TASK STATEMENT — Only the lines containing "mint" should appear in the answer, copied from the listing below.

DATA FOR PROCESSING —
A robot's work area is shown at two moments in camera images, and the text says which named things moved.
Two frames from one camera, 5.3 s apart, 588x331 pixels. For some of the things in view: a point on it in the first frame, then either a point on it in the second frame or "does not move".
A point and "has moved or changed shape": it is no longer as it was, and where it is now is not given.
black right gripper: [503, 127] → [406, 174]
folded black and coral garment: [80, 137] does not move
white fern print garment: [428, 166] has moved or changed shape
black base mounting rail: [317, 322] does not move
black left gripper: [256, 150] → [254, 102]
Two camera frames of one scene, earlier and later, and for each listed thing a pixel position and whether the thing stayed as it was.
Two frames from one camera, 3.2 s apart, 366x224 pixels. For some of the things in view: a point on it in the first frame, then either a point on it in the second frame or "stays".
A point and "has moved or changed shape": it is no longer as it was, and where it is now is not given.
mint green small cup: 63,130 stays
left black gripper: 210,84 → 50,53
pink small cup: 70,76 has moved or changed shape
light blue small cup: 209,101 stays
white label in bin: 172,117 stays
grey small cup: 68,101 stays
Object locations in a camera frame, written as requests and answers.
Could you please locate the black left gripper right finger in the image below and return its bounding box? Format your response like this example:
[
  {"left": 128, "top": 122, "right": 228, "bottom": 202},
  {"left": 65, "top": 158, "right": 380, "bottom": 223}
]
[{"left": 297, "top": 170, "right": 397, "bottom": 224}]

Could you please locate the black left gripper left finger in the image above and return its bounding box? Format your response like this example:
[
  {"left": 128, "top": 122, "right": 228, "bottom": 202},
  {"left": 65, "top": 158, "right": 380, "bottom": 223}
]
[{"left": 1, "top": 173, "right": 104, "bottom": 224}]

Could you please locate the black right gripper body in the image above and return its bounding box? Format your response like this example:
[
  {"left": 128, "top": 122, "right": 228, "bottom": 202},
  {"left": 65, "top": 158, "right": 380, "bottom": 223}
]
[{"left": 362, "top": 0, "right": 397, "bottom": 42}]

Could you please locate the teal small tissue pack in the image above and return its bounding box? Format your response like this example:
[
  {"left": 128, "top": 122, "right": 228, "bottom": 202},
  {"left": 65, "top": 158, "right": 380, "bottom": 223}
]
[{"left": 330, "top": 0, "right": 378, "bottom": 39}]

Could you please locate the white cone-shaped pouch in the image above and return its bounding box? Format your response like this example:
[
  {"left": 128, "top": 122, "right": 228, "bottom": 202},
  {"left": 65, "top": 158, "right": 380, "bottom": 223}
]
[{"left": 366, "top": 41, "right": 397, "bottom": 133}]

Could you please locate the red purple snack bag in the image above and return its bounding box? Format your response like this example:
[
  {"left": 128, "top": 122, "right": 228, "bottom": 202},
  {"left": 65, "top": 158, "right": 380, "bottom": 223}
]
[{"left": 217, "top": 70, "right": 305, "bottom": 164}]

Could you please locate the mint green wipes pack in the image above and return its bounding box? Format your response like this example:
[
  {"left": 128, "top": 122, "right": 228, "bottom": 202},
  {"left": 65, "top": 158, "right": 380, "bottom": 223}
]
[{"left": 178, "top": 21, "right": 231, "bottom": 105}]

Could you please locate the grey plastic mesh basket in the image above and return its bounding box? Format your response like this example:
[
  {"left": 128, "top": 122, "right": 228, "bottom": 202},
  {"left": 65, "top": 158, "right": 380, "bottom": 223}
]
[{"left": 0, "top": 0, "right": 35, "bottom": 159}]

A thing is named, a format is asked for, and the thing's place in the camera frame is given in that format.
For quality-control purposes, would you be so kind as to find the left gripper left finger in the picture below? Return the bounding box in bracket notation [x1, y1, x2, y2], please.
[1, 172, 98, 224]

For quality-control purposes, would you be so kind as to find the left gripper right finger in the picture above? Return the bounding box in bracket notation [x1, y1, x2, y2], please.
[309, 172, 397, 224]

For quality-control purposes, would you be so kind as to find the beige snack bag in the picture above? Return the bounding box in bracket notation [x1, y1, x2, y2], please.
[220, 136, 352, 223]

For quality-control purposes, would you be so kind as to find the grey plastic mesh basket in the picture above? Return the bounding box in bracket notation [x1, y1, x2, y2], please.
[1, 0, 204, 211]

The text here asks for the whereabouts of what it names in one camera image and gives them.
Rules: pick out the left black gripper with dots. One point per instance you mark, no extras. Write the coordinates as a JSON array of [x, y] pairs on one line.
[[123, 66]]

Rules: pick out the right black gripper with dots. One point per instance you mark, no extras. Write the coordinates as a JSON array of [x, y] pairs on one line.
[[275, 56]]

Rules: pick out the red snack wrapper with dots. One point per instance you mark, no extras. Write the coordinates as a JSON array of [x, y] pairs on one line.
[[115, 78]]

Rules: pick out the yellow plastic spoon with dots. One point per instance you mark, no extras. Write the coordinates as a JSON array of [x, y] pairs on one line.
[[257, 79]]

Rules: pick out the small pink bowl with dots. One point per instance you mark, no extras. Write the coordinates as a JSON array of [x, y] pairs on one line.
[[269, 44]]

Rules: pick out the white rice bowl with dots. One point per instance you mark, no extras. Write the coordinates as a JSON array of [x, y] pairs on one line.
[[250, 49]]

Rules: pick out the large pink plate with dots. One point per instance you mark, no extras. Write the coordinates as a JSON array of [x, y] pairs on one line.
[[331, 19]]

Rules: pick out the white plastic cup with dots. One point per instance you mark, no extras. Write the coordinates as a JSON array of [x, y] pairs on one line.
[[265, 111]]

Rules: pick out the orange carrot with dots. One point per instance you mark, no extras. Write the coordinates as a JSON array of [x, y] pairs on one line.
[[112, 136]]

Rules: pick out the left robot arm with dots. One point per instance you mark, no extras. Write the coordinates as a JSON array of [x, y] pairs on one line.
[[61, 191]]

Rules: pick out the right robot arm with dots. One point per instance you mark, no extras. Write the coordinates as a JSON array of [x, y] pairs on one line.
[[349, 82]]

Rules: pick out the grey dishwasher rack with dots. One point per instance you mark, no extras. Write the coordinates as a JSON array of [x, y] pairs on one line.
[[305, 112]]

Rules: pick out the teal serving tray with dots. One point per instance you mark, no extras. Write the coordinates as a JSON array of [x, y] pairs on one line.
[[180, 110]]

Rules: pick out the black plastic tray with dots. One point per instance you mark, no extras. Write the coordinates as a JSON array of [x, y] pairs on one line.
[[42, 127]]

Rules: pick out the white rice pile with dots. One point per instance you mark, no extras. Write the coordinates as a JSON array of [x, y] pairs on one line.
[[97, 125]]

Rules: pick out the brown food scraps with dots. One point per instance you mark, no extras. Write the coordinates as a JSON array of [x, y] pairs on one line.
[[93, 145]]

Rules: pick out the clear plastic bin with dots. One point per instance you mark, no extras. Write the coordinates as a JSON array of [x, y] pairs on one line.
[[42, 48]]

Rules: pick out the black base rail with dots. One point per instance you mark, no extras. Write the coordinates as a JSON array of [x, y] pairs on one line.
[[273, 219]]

ANSWER TO THIS TASK —
mint green small cup: 63,130 stays
Could you please locate the mint green wipes pack in the image above and return its bounding box? Format your response like this example:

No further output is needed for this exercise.